8. Apakah aspek-aspek fungsional dan disfungsional dari organisasi birokrasi?


Jawab :
Aspek Fungsional
 Teori birokrasi ini mempunyai kekuatannya yang tersendiri, walaupun teori ini sering
dikaitkan dengan pelbagai streotaip negatif, namun teori birokrasi ini juga banyak
memberikan sumbangan kepada teori dalam pengurusan sumber manusia.
 Hierarki dan definisi tanggungjawab adalah merupakan ciri penting birokrasi dalam
membantu pengurusan tempat kerja yang tersusun. Lakaran prinsipal terhadap semua
tugas haruslah jelas dan harus disusun dalam bentuk hierarki.
 Ada aturan, norma, dan prosedur untuk mengatur organisasi.
Aspek Disfungsional
 Kecenderungan birokrat untuk menyelewengkan tujuan-tujuan organisasi.
 Usaha untuk memperbaiki penampilan birokrasi diajukan dalam bentuk teori birokrasi
sistem perwakilan. Asumsi yang dipergunakan adalah bahwa birokrat di pengaruhi
oleh pandangan nilai-nilai kelompok sosial dari mana ia berasal.
 Keengganan untuk mengakui adanya konflik di antara otoritas yang disusun secara
hirarkis dan sulit menghubungkan proses birokratisasi dengan modernisasi yang
berlangsung di negara-negara sedang berkembang.
 Salah satu kelemahan yang sering dikaitkan dengan birokrasi ialah “red tape”. Istilah
ini merujuk kepada satu peraturan birokrasi yang sangat berlebihan sehingga
menyebabkan kelewatan kepada sesuatu urusan ataupun proses.

9. Mengapa kelompok informal membangun standar perilaku? Apakah pengaruh


standar ini terhadap anggota kelompok?
Jawab :
Beberapa standar perilaku kelompok dirancang untuk melindungi para anggotanya
untuk menghadapi bahaya nyata atau yang masih dibayangkan dari luar kelompok,
terutama dari manajemen atasan mereka. Tetapi norma kelompok informal tidak selalu
negatif. Ada norma yang positif seperti tentang produktivitas yang tinggi, hubungan kerja
yang baik, dan kualitas. Dalam masalah ini tugas – tugas manajemen menjadi lebih mudah.
Kelompok informal, yang di satu sisinya disebut “pembuat kesukaran”, di sisi lain
membantu manajemen dalam menanamkan disiplin.

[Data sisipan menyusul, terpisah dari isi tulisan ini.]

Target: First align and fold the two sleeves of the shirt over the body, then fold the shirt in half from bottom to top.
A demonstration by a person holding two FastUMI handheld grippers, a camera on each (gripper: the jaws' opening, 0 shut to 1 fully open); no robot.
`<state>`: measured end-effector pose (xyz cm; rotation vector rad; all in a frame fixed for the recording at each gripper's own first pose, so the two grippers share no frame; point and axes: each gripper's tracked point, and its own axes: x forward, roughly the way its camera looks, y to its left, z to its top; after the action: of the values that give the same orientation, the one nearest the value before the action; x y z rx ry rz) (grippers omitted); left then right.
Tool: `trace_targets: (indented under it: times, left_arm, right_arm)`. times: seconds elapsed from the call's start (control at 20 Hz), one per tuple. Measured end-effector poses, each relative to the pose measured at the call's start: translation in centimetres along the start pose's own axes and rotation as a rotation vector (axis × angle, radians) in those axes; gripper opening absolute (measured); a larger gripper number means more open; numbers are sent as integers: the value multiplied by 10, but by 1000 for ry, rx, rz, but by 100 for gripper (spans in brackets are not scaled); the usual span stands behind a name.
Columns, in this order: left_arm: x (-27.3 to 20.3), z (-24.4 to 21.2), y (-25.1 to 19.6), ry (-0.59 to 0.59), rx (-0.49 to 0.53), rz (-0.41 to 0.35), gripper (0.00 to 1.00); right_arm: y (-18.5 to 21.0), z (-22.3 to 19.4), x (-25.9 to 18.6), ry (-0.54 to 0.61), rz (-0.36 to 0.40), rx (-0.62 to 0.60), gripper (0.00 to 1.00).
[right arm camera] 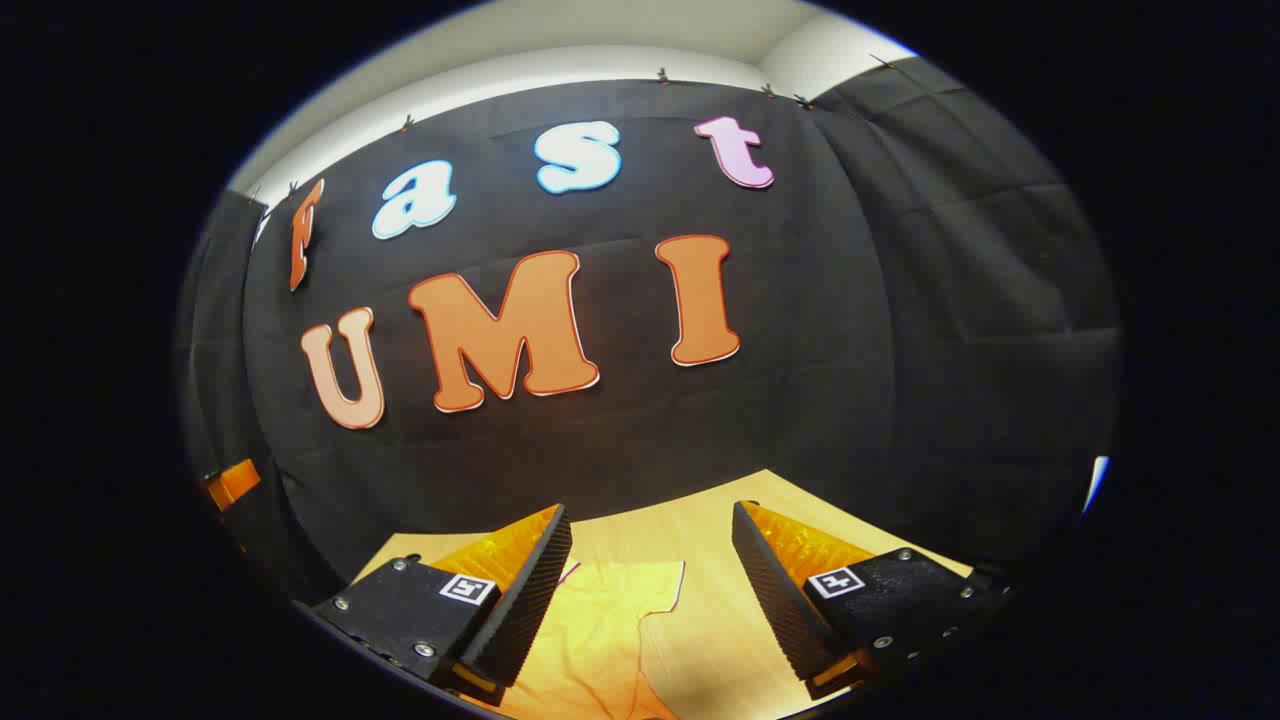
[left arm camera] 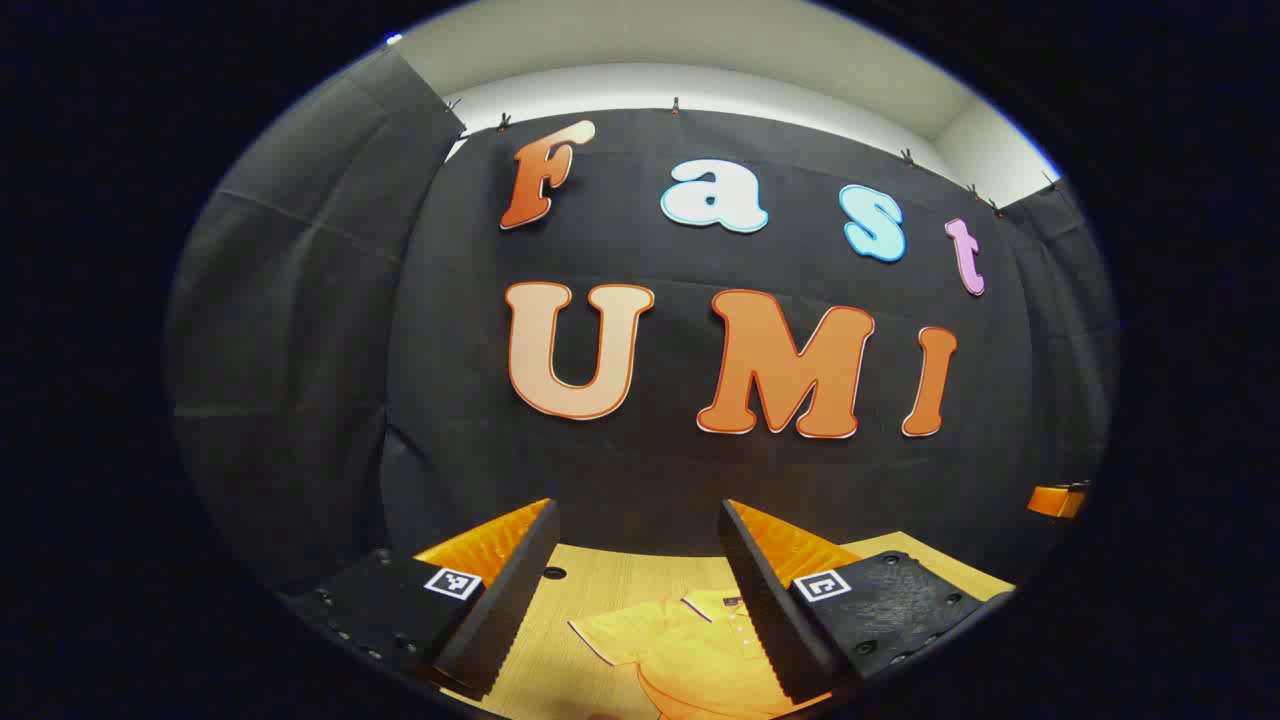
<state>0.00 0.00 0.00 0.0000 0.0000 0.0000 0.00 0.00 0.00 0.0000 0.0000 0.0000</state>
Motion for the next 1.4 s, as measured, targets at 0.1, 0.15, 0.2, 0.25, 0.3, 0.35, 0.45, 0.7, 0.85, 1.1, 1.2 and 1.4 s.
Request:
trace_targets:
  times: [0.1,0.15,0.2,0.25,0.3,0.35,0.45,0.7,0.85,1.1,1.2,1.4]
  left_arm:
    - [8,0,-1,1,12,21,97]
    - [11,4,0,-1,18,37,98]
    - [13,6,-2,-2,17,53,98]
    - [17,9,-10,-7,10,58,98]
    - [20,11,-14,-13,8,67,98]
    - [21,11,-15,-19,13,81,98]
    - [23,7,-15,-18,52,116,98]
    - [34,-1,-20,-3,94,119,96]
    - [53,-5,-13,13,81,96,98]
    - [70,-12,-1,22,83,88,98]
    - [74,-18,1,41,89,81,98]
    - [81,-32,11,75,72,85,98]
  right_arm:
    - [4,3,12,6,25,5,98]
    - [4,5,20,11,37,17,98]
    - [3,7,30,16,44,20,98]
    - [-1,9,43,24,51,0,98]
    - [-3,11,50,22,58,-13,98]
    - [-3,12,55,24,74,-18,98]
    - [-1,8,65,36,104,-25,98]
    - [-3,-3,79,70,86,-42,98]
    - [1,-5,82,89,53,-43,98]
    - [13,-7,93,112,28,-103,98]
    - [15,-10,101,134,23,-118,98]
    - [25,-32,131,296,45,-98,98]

10. Buatlah sebuah contoh kasus yang terjadi pada perusahaan di Indonesia dari kaca
mata teori political economi of accounting!
Jawab :
Hasil penelitian menunjukkan bahwa privatisasi PT Telkom dan PT Indosat adalah
sebuah paradoks. Sejatinya, privatisasi ditujukan untuk meningkatkan kinerja,
profitabilitas, jasa pelayanan, penguatan keuangan dan perluasan kepemilikan
(Kementerian BUMN, 2003: 2). Namun, kenyataannya pascaprivatisasi PT Indosat belum
mampu meningkatkan kinerja khususnya kinerja keuangannya, di sisi lain PT Telkom
belum mampu mendistribusikan laba secara merata kepada stakeholders. Tidak kalah
penting adalah terkonsentrasikan kepemilikan PT Indosat dan PT Telkomsel (anak PT
Telkom) oleh Temasek yang notabene sahamnya 100% dimiliki oleh Pemerintah
Singapura. Di sinilah kedaulatan Negara kita mulai terancam.